Le Service du renseignement a espionné un journaliste. Une juge d'instruction parisien, Sylvie Zimmermann, a découvert que la DCRI (Direction centrale du renseignement intérieur) avait demandé en juillet 2010 par réquisition à l'opérateur Orange les factures détaillées de téléphone de Gérard Davet, journaliste au Monde.

La demande a été envoyée le lendemain de la publication par le quotidien d'un article embarrassant pour Eric Woerth, alors ministre du Travail, qui a dû démissionner en raison de soupçons de financement politique illégal par Liliane Bettencourt. Le Monde, qui a porté plainte et a donc accès au dossier d'enquête, a révélé l'existence de cette réquisition écrite. Dans son éditorial du jour, Le Monde parle désormais "d'affaire d'Etat" : "Ce qu'il faut bien désormais qualifier d'affaire d'Etat accrédite le soupçon de l'existence d'un 'cabinet noir' au sommet de l'exécutif".
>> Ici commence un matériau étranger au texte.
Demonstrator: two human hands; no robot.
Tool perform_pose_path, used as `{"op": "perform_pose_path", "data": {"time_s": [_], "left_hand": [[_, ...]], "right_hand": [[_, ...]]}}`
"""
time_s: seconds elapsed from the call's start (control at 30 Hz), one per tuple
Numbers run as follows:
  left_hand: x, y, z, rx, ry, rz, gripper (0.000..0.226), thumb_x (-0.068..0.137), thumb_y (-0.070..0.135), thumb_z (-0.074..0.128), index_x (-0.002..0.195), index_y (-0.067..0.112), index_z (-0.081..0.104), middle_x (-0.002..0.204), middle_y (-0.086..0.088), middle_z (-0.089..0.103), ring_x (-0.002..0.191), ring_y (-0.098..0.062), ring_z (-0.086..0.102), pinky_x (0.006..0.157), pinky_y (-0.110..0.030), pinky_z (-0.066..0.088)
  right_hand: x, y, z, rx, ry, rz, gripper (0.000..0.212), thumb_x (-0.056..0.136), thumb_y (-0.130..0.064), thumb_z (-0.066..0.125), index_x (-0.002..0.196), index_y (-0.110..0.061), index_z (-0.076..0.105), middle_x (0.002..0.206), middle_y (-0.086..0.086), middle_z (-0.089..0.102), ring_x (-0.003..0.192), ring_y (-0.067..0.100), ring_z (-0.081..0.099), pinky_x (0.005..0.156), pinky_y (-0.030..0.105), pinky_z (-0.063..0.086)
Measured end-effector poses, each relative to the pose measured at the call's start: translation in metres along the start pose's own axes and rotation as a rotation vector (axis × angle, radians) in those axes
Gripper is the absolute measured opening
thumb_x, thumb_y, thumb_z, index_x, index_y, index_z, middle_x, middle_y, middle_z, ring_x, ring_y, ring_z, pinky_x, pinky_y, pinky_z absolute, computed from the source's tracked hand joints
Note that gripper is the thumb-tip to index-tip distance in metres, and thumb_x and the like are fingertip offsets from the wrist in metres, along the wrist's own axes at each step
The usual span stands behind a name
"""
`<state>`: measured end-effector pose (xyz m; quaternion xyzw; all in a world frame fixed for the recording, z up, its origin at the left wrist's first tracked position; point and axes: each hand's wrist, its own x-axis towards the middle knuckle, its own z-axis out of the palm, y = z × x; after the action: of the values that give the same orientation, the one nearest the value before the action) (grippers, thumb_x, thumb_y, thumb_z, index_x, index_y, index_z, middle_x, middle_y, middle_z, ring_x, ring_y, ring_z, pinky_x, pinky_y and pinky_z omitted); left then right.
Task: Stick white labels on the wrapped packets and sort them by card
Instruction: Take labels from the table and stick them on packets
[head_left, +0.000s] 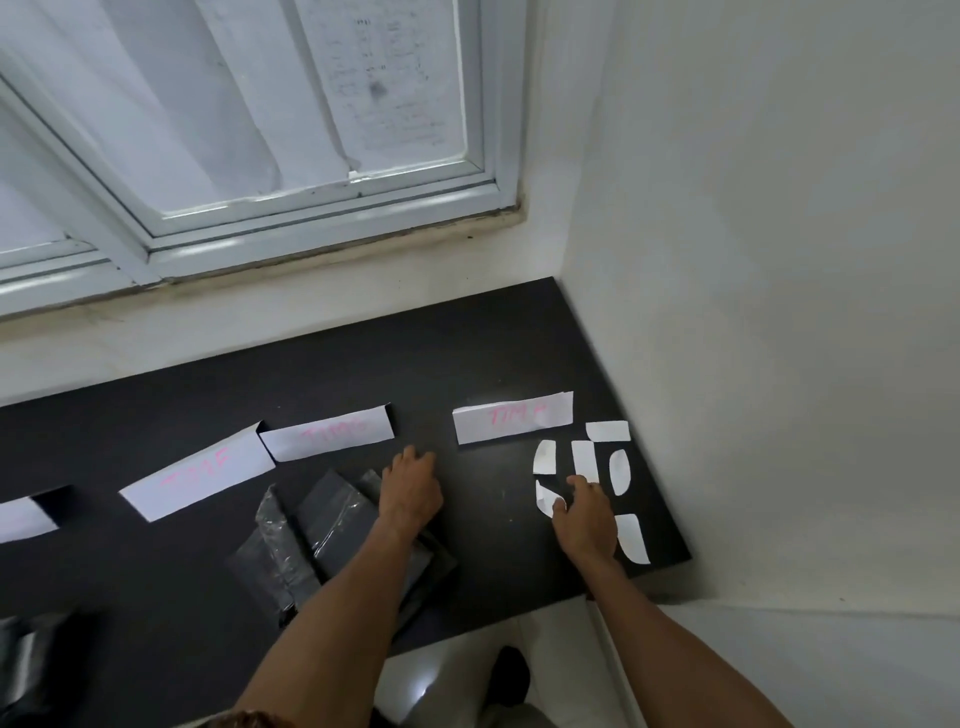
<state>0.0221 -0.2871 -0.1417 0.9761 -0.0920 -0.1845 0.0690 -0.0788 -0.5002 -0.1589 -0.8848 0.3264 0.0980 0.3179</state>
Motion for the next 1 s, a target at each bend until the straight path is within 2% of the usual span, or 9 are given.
{"op": "perform_pose_path", "data": {"time_s": [0.2,0.47,0.67,0.77,0.87,0.93,1.0], "left_hand": [[-0.01,-0.002,0.005,0.045,-0.024,0.06,0.03,0.09,0.018,0.046,0.118,0.013,0.055,0.126,-0.012,0.047,0.117,-0.031,0.049,0.099,-0.041,0.039],[-0.028,-0.044,-0.005,-0.029,0.024,-0.046,0.027,0.093,0.019,0.048,0.118,0.012,0.054,0.124,-0.011,0.048,0.116,-0.03,0.049,0.097,-0.041,0.041],[-0.048,-0.072,-0.014,-0.092,0.119,-0.114,0.029,0.091,0.018,0.046,0.119,0.014,0.055,0.129,-0.009,0.047,0.12,-0.029,0.046,0.101,-0.042,0.038],[-0.064,-0.091,-0.019,-0.115,0.238,-0.224,0.034,0.089,0.017,0.05,0.123,0.013,0.055,0.135,-0.011,0.045,0.125,-0.03,0.044,0.105,-0.042,0.035],[-0.083,-0.116,-0.025,-0.193,0.327,-0.444,0.044,0.085,0.013,0.053,0.128,0.012,0.05,0.14,-0.016,0.041,0.13,-0.033,0.04,0.106,-0.044,0.035],[-0.093,-0.129,-0.026,-0.36,0.302,-0.601,0.049,0.086,0.013,0.052,0.134,0.013,0.042,0.14,-0.018,0.039,0.129,-0.036,0.04,0.103,-0.048,0.037],[-0.103,-0.148,-0.025,-0.583,0.242,-0.701,0.048,0.089,0.019,0.054,0.133,0.008,0.039,0.134,-0.021,0.043,0.123,-0.04,0.045,0.1,-0.049,0.041]], "right_hand": [[0.01,0.002,0.004,-0.021,-0.022,0.023,0.037,0.091,-0.011,0.051,0.127,-0.012,0.053,0.126,0.01,0.06,0.119,0.029,0.054,0.092,0.036,0.045],[0.004,-0.007,0.013,0.02,0.042,0.079,0.034,0.09,-0.007,0.05,0.123,-0.011,0.056,0.118,0.015,0.064,0.112,0.034,0.058,0.089,0.039,0.047],[-0.018,-0.048,0.027,0.165,0.139,0.001,0.039,0.086,-0.006,0.051,0.125,-0.011,0.054,0.111,0.013,0.067,0.109,0.034,0.059,0.085,0.038,0.047],[-0.036,-0.083,0.04,0.238,0.099,-0.043,0.04,0.085,-0.012,0.06,0.125,-0.012,0.055,0.102,0.008,0.07,0.105,0.032,0.061,0.086,0.036,0.046],[-0.06,-0.122,0.06,0.298,0.055,-0.069,0.045,0.083,-0.019,0.068,0.126,-0.009,0.057,0.101,0.007,0.071,0.105,0.029,0.062,0.091,0.034,0.045],[-0.075,-0.144,0.074,0.301,0.017,-0.077,0.042,0.082,-0.023,0.071,0.12,-0.009,0.062,0.104,0.007,0.071,0.105,0.027,0.063,0.088,0.03,0.044],[-0.097,-0.165,0.092,0.315,-0.013,-0.105,0.03,0.081,-0.023,0.071,0.108,-0.011,0.068,0.102,0.007,0.071,0.098,0.026,0.065,0.077,0.025,0.042]]}}
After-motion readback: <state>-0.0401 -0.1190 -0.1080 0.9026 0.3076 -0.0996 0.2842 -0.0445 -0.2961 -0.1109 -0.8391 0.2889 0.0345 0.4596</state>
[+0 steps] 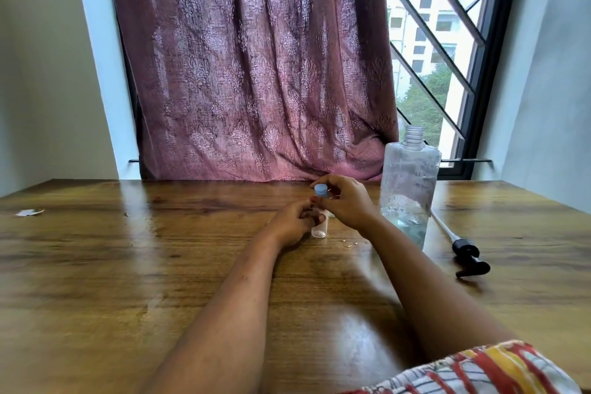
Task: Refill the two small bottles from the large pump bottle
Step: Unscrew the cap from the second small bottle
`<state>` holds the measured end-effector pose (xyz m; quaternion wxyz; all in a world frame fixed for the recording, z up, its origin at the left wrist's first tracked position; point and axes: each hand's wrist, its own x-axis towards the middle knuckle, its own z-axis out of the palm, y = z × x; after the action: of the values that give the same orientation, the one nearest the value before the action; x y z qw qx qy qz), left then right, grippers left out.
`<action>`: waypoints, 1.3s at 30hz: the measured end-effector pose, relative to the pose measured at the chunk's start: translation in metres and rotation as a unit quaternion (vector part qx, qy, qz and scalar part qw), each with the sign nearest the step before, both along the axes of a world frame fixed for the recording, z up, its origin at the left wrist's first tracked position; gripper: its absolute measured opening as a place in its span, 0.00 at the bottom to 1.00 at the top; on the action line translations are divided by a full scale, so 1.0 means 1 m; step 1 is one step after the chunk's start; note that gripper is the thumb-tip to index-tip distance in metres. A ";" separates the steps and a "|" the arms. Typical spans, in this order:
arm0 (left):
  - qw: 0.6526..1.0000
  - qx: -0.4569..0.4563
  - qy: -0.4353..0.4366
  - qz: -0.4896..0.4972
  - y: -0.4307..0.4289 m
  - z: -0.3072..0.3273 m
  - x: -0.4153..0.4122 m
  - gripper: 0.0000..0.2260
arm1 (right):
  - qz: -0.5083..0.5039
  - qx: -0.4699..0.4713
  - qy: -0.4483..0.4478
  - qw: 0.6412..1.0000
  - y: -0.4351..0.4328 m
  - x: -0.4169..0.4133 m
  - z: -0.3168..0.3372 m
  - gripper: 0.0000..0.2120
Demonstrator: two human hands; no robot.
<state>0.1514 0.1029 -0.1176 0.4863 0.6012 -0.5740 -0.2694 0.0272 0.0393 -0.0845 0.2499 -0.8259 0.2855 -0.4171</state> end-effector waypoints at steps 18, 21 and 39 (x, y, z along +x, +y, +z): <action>0.996 0.016 -0.032 0.076 0.003 0.001 0.002 0.18 | -0.072 0.098 -0.057 0.991 -0.015 -0.003 -0.010 0.13; 0.990 0.026 -0.077 0.116 0.000 -0.001 0.005 0.21 | -0.109 0.057 0.035 0.992 -0.017 -0.003 -0.015 0.14; 0.979 0.035 -0.144 0.140 -0.004 -0.005 0.009 0.18 | -0.175 -0.075 0.117 0.975 -0.002 -0.005 -0.002 0.12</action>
<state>0.1605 0.0987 -0.1225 0.4104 0.7246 -0.5383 -0.1294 0.0223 0.0376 -0.0865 0.0748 -0.8226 0.4210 -0.3749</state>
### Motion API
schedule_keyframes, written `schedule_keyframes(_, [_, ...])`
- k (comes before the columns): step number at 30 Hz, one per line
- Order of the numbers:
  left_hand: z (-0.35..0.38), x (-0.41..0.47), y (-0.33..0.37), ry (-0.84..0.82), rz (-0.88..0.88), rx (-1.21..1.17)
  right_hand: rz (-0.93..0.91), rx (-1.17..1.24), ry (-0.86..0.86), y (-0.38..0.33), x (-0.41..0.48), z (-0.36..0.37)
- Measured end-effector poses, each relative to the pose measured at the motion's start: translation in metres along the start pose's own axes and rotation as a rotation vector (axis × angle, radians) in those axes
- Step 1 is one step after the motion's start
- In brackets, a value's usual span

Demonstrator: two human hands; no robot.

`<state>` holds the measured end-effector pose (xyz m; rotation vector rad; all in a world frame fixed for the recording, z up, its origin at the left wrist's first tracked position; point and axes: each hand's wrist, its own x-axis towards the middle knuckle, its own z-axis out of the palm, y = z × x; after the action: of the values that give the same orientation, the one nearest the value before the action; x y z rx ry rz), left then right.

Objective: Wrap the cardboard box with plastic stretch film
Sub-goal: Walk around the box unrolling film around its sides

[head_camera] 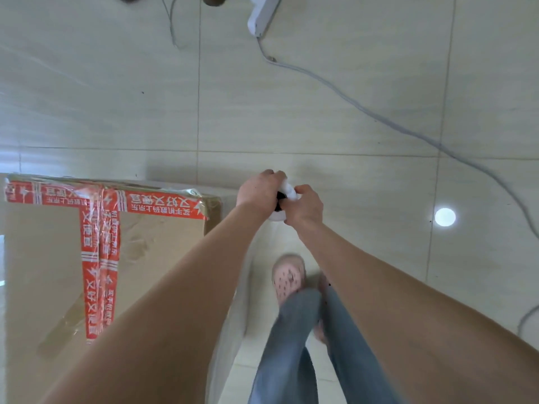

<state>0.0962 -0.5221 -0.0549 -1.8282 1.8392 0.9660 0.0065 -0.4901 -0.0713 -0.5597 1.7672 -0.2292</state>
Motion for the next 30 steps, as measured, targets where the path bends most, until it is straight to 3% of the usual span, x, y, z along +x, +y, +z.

La DCRI et le gouvernement avaient déjà admis l'existence de cette opération, mais assuraient ne s'être intéressées qu'à la source de Gérard Davet et donc à l'éventuelle violation du secret professionnel d'un fonctionnaire.

Gérard Davet a déclaré à Reuters qu'il estimait avoir la preuve d'un mensonge d'Etat. "On a la preuve des mensonges des autorités de l'Etat, ils ont bien espionné un journaliste pour mettre fin à une affaire embarrassante. Cela confirme qu'il existe un système au plus niveau de l'Etat destiné à déstabiliser les gens qui gênent le pouvoir".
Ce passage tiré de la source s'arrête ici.